Y a-t-il encore de l’espoir pour le Cameroun méridional ?
La réponse est oui. Le génocide en cours dans notre patrie ne pourra pas rester invisible indéfiniment. L’incendie délibéré de villages, les massacres de masse, les déplacements forcés et l’effacement de l’identité ambazonienne forceront, tôt ou tard, les Nations Unies et la communauté internationale à agir.
Et dans le cadre du traitement de cette catastrophe humanitaire, la cause profonde — notre décolonisation inachevée — reviendra nécessairement sur la table. C’est exactement là où nous en sommes aujourd’hui :
La Résolution 684 du Sénat américain a déjà inscrit la crise anglophone du Cameroun dans la politique étrangère des États-Unis.
Le processus avorté de Dialogue Plus mené par la Suisse a démontré que des médiations cosmétiques ne peuvent résoudre une injustice structurelle.
Les plaintes déposées devant la CPI par des avocats ambazoniens inscrivent désormais les crimes de génocide et les crimes contre l’humanité dans les cadres juridiques internationaux.
L’Ambazonie est donc sur la bonne voie — non pas parce que l’ONU a choisi de se corriger, mais parce que la persistance de notre peuple et la gravité des crimes commis contraignent le monde à ouvrir les yeux.
La position du Dr Sako
Le Dr Samuel Ikome Sako, Président de la République fédérale du Cameroun méridional Ambazonie en exil, a été clair et constant à ce sujet
« Les Nations Unies ne revoient pas facilement leurs erreurs passées. Mais l’histoire montre que les génocides ne laissent aucune place au silence. La destruction de nos communautés, la résilience de notre peuple et notre engagement envers l’autodétermination légale garantiront que la question de l’Ambazonie revienne sur la scène mondiale. Nous ne réclamons pas de nouveaux droits — nous exigeons l’achèvement d’un processus que les Nations Unies elles-mêmes ont lancé en 1961 mais qu’elles ont laissé inachevé. »
Le Dr Sako a également souligné que les instruments juridiques internationaux existent déjà :
La Résolution 1608 (XV) de l’ONU exigeait que les résultats du plébiscite de 1961 soient finalisés avec le Gouvernement du Cameroun méridional et dûment enregistrés auprès des Nations Unies.

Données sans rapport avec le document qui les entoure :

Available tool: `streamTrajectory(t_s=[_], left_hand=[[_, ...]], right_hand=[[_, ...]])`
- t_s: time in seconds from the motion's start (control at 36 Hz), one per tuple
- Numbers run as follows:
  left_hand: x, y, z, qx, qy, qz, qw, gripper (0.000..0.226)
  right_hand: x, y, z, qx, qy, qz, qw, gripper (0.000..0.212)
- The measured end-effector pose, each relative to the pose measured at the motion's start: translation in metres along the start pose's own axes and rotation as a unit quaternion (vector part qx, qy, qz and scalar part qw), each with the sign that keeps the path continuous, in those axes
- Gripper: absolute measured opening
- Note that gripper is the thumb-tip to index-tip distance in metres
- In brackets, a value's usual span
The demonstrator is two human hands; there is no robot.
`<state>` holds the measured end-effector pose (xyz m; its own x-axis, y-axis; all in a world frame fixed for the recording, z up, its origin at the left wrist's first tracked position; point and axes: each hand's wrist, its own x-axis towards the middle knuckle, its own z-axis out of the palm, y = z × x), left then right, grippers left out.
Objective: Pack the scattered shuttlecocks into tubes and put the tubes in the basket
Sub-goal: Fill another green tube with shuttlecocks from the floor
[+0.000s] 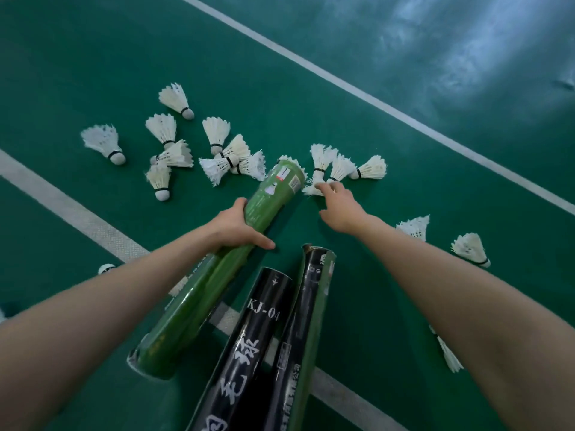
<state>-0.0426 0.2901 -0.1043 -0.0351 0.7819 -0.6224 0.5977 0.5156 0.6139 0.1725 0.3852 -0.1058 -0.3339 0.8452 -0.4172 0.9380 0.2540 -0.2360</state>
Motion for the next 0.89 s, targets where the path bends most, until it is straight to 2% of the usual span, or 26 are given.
streamTrajectory(t_s=[0.08, 0.19, 0.25, 0.36, 0.44, 0.5, 0.61, 0.78, 0.83, 0.89], left_hand=[[0.004, 0.007, -0.011, 0.017, 0.021, -0.006, 1.0, 0.11], [0.001, 0.01, -0.028, 0.089, 0.024, -0.014, 0.996, 0.11], [-0.004, 0.008, -0.036, 0.133, 0.034, -0.011, 0.99, 0.112], [-0.021, -0.007, -0.044, 0.201, 0.065, 0.0, 0.977, 0.113], [-0.036, -0.019, -0.043, 0.221, 0.077, 0.001, 0.972, 0.114], [-0.043, -0.028, -0.041, 0.228, 0.084, 0.003, 0.97, 0.113], [-0.047, -0.042, -0.037, 0.221, 0.103, 0.009, 0.97, 0.117], [-0.053, -0.048, -0.03, 0.198, 0.133, 0.043, 0.97, 0.117], [-0.056, -0.051, -0.027, 0.185, 0.143, 0.058, 0.971, 0.117], [-0.061, -0.054, -0.024, 0.173, 0.157, 0.072, 0.97, 0.116]], right_hand=[[0.018, 0.002, 0.001, -0.06, -0.002, -0.032, 0.998, 0.076], [0.041, 0.008, 0.011, -0.137, -0.004, -0.065, 0.988, 0.078], [0.047, 0.011, 0.02, -0.148, 0.016, -0.063, 0.987, 0.067], [0.041, 0.009, 0.031, -0.157, 0.1, -0.038, 0.982, 0.033], [0.037, 0.004, 0.028, -0.079, 0.152, -0.019, 0.985, 0.027], [0.034, -0.005, 0.019, 0.036, 0.194, -0.021, 0.98, 0.017], [0.021, -0.03, -0.009, 0.319, 0.218, -0.028, 0.922, 0.008], [0.008, -0.056, -0.027, 0.495, 0.16, -0.016, 0.854, 0.007], [0.004, -0.065, -0.025, 0.518, 0.117, -0.026, 0.847, 0.009], [0.001, -0.072, -0.019, 0.51, 0.075, -0.041, 0.856, 0.011]])
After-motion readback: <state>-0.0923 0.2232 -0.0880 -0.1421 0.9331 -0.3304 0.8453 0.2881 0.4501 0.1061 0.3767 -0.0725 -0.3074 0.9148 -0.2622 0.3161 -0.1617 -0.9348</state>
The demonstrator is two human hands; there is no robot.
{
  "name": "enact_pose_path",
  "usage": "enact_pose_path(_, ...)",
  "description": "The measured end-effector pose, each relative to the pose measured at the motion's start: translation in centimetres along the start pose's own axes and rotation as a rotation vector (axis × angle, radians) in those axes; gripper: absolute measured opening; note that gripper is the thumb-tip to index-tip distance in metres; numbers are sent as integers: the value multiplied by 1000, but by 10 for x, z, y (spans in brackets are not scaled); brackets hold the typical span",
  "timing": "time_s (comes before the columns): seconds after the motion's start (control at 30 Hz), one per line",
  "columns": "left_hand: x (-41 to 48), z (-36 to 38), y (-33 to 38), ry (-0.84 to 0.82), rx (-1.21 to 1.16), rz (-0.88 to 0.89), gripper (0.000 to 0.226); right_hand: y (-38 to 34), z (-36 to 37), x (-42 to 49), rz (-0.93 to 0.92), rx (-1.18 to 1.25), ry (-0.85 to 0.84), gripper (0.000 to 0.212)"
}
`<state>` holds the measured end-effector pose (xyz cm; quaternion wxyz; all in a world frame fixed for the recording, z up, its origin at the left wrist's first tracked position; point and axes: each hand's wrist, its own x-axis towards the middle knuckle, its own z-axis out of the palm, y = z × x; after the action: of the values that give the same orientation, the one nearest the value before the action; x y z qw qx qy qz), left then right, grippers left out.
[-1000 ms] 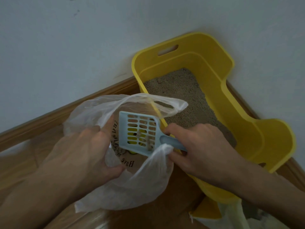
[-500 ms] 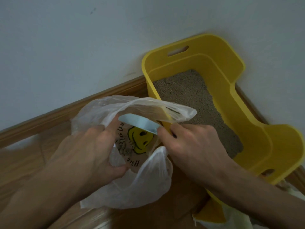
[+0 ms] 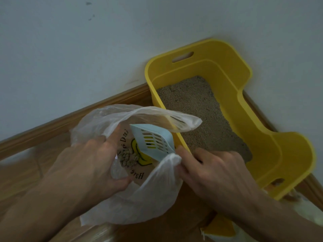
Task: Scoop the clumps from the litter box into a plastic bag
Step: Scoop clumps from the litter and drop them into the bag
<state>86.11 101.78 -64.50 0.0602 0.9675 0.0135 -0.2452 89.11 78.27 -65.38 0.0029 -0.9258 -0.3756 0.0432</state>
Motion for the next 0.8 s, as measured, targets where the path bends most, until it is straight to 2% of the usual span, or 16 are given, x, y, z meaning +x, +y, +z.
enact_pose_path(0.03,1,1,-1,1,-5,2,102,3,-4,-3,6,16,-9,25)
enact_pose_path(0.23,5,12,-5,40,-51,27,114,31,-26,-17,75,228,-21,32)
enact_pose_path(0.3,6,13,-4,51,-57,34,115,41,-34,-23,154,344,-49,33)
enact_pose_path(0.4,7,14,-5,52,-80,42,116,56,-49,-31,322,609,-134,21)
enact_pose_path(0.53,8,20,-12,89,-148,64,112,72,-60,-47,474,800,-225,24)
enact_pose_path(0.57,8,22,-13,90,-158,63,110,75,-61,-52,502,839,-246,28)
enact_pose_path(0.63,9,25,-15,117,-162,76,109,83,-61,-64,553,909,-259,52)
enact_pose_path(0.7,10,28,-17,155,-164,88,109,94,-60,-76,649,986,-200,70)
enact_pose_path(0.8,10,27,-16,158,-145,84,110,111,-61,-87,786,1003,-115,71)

Cela n’a jamais été fait.
L’article 76(b) de la Charte des Nations Unies stipule clairement que l’objectif d’un territoire sous tutelle est l’indépendance ou l’autonomie. L’annexion n’a jamais été une option.
La Déclaration de Montevideo de 1933 définit quatre critères de l’État : une population permanente, un territoire défini, un gouvernement et la capacité d’entrer en relations avec d’autres États. Le Cameroun méridional remplissait déjà ces critères en 1961 — et les remplit encore aujourd’hui.
La Charte du Commonwealth (2013) réaffirme le droit des peuples à l’autodétermination. En tant qu’ancien territoire administré par le Royaume-Uni et membre de la famille du Commonwealth, le Cameroun méridional est en droit d’attendre que ces principes soient respectés.
La leçon
La leçon pour les Ambazoniens est à la fois dure et porteuse d’espérance : les Nations Unies ont historiquement eu du mal à corriger leurs erreurs, et leur immunité signifie qu’elles ne peuvent pas y être contraintes par voie judiciaire. Ce n’est pas la seule clarté morale qui provoque le changement, mais la crise.
Voilà pourquoi les Ambazoniens doivent rester fermes. Par la résilience, la résistance civile, le plaidoyer international et les actions juridiques, le génocide commis aujourd’hui forcera un jour le monde à traiter la question inachevée de notre indépendance.
L’Ambazonie est sur la bonne voie — non pas parce que l’ONU s’est corrigée, mais parce que la vérité, la justice et la persistance d’un peuple ne peuvent pas être enterrées à jamais.